__Your task__: Copy out the data below. Leave nothing out and alter nothing.

__Given material__:
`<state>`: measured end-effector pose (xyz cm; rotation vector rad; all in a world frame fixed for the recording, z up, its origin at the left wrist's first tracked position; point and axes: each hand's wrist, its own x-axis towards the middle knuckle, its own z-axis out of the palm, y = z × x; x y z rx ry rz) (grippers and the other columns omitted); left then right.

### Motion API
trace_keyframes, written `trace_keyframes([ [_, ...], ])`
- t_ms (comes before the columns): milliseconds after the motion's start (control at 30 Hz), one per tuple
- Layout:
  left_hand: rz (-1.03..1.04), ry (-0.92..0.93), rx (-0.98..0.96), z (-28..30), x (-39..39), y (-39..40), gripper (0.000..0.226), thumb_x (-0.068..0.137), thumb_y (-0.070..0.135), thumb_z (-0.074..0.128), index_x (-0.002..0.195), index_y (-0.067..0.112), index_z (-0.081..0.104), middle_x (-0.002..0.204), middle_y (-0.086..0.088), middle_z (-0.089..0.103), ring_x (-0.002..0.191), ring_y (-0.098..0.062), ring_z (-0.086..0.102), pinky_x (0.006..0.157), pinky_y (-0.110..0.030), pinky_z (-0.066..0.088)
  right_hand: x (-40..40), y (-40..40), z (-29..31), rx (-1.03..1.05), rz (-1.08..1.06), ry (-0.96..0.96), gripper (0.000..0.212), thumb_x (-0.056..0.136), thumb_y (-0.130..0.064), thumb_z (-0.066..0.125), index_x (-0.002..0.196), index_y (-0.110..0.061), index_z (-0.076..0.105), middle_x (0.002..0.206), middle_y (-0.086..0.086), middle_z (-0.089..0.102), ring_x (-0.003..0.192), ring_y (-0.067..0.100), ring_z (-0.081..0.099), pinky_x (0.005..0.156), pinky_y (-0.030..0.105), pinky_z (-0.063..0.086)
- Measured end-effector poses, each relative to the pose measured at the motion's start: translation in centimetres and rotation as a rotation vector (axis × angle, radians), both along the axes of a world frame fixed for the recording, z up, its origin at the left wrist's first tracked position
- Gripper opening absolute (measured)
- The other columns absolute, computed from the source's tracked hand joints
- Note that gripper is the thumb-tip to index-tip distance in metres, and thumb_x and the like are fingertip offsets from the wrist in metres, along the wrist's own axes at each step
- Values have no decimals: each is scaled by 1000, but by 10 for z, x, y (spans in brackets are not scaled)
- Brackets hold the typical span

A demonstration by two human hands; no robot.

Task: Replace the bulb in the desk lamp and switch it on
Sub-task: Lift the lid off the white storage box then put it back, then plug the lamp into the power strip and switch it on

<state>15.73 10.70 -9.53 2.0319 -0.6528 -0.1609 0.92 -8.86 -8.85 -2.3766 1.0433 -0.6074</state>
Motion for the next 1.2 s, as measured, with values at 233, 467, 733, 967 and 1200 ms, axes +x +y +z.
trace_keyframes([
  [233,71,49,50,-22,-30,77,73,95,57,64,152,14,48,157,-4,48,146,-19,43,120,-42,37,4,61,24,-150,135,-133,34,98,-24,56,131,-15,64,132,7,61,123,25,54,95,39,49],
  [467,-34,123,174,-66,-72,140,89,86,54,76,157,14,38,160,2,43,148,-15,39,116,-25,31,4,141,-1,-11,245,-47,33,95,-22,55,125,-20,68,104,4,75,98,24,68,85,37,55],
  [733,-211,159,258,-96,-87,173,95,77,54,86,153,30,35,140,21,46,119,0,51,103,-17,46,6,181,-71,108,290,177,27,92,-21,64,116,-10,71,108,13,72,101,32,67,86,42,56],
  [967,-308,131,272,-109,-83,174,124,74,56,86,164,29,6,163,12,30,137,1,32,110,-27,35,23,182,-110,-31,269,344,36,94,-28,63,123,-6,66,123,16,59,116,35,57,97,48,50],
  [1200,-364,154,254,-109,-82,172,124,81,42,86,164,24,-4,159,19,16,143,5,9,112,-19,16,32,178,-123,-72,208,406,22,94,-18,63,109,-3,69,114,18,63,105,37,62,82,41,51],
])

__Your response__:
`<state>`: measured end-effector pose (xyz cm; rotation vector rad; all in a world frame fixed for the recording, z up, its origin at the left wrist's first tracked position; point and axes: each hand's wrist, its own x-axis towards the middle knuckle, its own z-axis out of the palm, y = z × x; x y z rx ry rz) (grippers and the other columns omitted); left then right.

### Motion API
trace_keyframes, written `trace_keyframes([ [_, ...], ])`
- t_ms (comes before the columns): milliseconds after the motion's start (control at 30 Hz), one per tuple
- Layout:
  left_hand: rz (-1.03..1.04), ry (-0.92..0.93), rx (-0.98..0.96), z (-28..30), x (-39..39), y (-39..40), gripper (0.000..0.226), thumb_x (-0.068..0.137), thumb_y (-0.070..0.135), thumb_z (-0.074..0.128), index_x (-0.002..0.195), index_y (-0.067..0.112), index_z (-0.081..0.104), middle_x (-0.002..0.204), middle_y (-0.086..0.088), middle_z (-0.089..0.103), ring_x (-0.002..0.191), ring_y (-0.098..0.062), ring_z (-0.086..0.102), pinky_x (0.006..0.157), pinky_y (-0.110..0.030), pinky_z (-0.066..0.088)
  right_hand: x (-40..40), y (-40..40), z (-29..31), rx (-1.03..1.05), rz (-1.08..1.06), ry (-0.96..0.96), gripper (0.000..0.212), thumb_x (-0.056..0.136), thumb_y (-0.130..0.064), thumb_z (-0.066..0.125), index_x (-0.002..0.196), index_y (-0.110..0.061), index_z (-0.076..0.105), middle_x (0.002..0.206), middle_y (-0.086..0.086), middle_z (-0.089..0.102), ring_x (-0.003..0.192), ring_y (-0.067..0.100), ring_z (-0.081..0.099), pinky_x (0.005..0.156), pinky_y (-0.030..0.105), pinky_z (-0.063..0.086)
- Measured end-effector poses, each relative to the pose measured at the motion's start: translation in centimetres and rotation as a rotation vector (axis × angle, radians), both along the axes of a world frame fixed for the recording, z up, its origin at the left wrist's first tracked position
- Gripper opening absolute (measured)
- The other columns absolute, computed from the source's tracked hand joints
- Note that gripper is the thumb-tip to index-tip distance in metres, and thumb_x and the like are fingertip offsets from the wrist in metres, along the wrist's own axes at each step
- Values have no decimals: each is scaled by 1000, but by 10 for z, x, y (spans in brackets are not scaled)
- Brackets hold the typical span

A demonstration by two human hands; no robot.

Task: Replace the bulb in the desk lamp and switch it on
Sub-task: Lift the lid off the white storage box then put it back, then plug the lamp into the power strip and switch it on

<state>15.73 10.70 -9.53 2.0319 -0.6528 -0.1609 0.92 -8.86 -8.85 -2.3766 1.0433 -0.6074</state>
Motion for the next 1.2 s, as measured, with values at 233, 467, 733, 967 and 1200 ms, axes +x +y +z.
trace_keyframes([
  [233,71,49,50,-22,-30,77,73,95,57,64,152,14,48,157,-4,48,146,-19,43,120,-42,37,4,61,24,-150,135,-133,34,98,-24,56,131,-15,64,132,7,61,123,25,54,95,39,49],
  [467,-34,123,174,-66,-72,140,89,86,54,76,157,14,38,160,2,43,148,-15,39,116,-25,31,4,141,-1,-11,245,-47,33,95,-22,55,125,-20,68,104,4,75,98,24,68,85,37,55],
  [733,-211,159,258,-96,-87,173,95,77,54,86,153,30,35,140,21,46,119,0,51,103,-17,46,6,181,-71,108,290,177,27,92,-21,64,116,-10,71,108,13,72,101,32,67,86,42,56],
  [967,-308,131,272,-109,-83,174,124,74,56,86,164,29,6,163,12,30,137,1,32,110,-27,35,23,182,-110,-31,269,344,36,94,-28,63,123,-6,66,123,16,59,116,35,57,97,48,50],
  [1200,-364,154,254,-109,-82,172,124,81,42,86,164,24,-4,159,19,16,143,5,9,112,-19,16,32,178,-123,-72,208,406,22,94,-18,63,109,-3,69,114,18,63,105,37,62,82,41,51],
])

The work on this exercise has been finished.